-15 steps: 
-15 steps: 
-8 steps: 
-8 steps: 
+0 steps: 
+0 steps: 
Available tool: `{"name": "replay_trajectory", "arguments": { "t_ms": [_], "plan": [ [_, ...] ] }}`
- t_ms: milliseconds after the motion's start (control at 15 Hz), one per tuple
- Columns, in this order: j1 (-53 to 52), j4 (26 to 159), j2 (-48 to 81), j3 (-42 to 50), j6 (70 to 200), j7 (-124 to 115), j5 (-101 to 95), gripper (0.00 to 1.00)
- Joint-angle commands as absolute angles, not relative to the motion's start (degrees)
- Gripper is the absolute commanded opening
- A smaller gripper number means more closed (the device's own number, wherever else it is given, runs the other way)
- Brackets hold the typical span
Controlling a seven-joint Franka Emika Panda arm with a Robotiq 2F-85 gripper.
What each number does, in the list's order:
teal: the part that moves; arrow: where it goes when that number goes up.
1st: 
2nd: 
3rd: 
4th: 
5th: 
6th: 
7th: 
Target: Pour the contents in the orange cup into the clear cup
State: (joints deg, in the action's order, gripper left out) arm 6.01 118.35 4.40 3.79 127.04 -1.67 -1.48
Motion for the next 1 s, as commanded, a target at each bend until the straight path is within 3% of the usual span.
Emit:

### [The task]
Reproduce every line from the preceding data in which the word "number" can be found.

### [Result of this task]
- A smaller gripper number means more closed (the device's own number, wherever else it is given, runs the other way)
What each number does, in the list's order:
teal: the part that moves; arrow: where it goes when that number goes up.

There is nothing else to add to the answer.